**Work order**
Output consists of the line that contains "Doubt it, but the hand-held left gripper left" plus every later line of the material below, each one duplicated exactly.

**Information shown**
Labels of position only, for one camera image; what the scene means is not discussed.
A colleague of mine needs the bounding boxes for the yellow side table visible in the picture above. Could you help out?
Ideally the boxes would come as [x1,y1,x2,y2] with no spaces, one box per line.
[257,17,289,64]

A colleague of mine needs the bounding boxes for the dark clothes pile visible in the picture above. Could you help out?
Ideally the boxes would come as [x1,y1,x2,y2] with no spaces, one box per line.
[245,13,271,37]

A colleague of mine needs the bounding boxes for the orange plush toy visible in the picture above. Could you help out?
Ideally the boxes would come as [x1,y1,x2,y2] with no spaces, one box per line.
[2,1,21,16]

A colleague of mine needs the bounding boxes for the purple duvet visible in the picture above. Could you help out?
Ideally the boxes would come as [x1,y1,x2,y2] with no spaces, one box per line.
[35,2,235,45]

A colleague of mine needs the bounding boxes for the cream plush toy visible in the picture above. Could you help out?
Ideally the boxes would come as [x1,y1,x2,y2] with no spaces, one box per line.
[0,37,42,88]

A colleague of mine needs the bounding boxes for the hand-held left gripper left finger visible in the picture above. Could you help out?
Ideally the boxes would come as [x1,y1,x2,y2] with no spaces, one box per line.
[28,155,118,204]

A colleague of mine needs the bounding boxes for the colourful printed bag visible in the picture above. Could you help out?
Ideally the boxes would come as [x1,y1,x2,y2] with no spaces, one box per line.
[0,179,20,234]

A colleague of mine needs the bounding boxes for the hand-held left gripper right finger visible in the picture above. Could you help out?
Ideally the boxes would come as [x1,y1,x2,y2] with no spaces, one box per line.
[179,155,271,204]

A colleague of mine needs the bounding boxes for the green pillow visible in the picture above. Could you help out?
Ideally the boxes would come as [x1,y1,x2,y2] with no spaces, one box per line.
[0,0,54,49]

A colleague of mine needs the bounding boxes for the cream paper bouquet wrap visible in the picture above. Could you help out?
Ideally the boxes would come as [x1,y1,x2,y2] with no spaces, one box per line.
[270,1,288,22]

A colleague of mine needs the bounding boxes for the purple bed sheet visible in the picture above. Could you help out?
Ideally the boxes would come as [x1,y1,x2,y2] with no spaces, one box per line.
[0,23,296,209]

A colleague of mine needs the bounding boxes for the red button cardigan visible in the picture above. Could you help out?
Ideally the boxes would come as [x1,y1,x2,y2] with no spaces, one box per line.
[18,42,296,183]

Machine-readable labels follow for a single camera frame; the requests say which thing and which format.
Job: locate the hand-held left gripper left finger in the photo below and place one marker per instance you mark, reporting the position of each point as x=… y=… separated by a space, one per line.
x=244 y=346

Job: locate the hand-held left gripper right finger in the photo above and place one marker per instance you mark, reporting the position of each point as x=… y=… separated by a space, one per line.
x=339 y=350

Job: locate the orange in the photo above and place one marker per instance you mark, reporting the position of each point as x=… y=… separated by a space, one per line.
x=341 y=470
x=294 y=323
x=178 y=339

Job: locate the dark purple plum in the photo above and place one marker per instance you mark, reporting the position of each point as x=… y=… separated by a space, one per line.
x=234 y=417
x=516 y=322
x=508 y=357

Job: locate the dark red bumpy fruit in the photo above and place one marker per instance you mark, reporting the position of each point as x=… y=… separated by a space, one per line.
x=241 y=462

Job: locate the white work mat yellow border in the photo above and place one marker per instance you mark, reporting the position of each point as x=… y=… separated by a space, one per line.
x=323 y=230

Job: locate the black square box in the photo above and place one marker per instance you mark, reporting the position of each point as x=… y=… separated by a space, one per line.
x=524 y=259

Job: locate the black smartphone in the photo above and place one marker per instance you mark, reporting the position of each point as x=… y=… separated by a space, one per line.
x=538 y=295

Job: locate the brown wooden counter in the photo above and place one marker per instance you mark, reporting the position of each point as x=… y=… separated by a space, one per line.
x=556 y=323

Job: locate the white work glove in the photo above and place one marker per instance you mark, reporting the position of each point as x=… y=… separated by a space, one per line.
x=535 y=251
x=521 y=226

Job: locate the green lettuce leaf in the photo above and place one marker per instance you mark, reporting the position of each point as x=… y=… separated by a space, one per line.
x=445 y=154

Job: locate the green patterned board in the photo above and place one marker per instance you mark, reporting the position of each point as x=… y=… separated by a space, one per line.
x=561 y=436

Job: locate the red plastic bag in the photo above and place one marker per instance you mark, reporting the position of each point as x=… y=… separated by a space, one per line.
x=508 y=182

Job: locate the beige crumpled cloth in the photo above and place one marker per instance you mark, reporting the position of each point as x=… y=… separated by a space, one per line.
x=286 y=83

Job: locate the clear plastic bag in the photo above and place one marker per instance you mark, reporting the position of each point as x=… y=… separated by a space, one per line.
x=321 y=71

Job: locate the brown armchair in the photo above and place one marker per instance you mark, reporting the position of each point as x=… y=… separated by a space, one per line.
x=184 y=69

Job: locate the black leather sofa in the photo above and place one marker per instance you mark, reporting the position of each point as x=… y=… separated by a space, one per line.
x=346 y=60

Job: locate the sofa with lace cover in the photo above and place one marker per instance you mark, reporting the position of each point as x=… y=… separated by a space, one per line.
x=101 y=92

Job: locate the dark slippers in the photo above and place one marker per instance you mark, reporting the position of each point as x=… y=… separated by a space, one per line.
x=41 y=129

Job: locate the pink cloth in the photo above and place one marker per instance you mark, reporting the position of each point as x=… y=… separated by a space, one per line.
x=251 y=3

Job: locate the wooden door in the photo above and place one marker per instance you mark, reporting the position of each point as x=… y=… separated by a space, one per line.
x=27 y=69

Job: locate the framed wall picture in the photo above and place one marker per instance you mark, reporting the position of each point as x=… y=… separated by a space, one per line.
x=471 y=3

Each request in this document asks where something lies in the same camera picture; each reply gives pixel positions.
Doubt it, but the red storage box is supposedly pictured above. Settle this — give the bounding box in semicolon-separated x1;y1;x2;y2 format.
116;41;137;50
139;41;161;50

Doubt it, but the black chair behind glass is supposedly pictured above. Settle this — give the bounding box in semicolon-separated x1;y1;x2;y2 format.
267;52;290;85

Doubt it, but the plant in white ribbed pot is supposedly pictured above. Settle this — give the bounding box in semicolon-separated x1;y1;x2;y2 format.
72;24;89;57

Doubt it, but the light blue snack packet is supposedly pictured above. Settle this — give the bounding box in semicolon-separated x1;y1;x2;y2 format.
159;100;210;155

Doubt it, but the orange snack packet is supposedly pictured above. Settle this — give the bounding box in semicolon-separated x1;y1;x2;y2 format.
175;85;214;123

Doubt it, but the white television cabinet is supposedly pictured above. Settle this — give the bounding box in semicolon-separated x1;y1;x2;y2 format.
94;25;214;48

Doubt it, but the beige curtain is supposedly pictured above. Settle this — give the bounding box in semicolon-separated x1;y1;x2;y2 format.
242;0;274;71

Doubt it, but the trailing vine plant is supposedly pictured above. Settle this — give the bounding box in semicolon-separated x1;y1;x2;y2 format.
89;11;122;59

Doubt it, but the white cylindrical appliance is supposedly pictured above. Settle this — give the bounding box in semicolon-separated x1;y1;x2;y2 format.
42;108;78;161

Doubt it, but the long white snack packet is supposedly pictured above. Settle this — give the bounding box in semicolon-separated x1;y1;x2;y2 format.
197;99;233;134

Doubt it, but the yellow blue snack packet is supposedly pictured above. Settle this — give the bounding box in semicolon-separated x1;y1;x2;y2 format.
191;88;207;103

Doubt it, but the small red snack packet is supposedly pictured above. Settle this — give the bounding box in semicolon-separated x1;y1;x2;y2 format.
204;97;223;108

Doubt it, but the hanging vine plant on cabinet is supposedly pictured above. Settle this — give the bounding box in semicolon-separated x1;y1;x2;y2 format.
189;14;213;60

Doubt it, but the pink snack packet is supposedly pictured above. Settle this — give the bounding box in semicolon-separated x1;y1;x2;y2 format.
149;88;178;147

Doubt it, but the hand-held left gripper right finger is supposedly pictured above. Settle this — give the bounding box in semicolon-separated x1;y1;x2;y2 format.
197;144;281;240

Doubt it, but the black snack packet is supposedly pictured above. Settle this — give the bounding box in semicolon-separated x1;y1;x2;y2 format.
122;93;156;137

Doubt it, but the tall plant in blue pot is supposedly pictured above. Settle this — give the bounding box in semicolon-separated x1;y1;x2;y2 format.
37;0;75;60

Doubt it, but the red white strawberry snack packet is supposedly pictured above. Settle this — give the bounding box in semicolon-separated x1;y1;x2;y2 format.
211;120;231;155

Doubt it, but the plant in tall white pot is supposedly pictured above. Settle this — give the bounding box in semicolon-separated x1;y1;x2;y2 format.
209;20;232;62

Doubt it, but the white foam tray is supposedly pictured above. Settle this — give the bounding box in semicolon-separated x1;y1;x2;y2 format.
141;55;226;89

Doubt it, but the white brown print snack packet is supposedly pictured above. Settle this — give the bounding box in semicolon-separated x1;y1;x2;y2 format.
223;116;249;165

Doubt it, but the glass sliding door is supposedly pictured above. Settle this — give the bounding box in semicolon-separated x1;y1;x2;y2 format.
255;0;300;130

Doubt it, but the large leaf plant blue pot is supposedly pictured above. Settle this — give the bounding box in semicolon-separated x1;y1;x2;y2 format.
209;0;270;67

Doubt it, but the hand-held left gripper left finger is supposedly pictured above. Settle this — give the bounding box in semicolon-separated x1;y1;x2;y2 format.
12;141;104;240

**Answer**
Doubt it, but the hand-held left gripper left finger is supposedly pictured above. Settle this — give the bounding box in semicolon-separated x1;y1;x2;y2 format.
12;141;104;240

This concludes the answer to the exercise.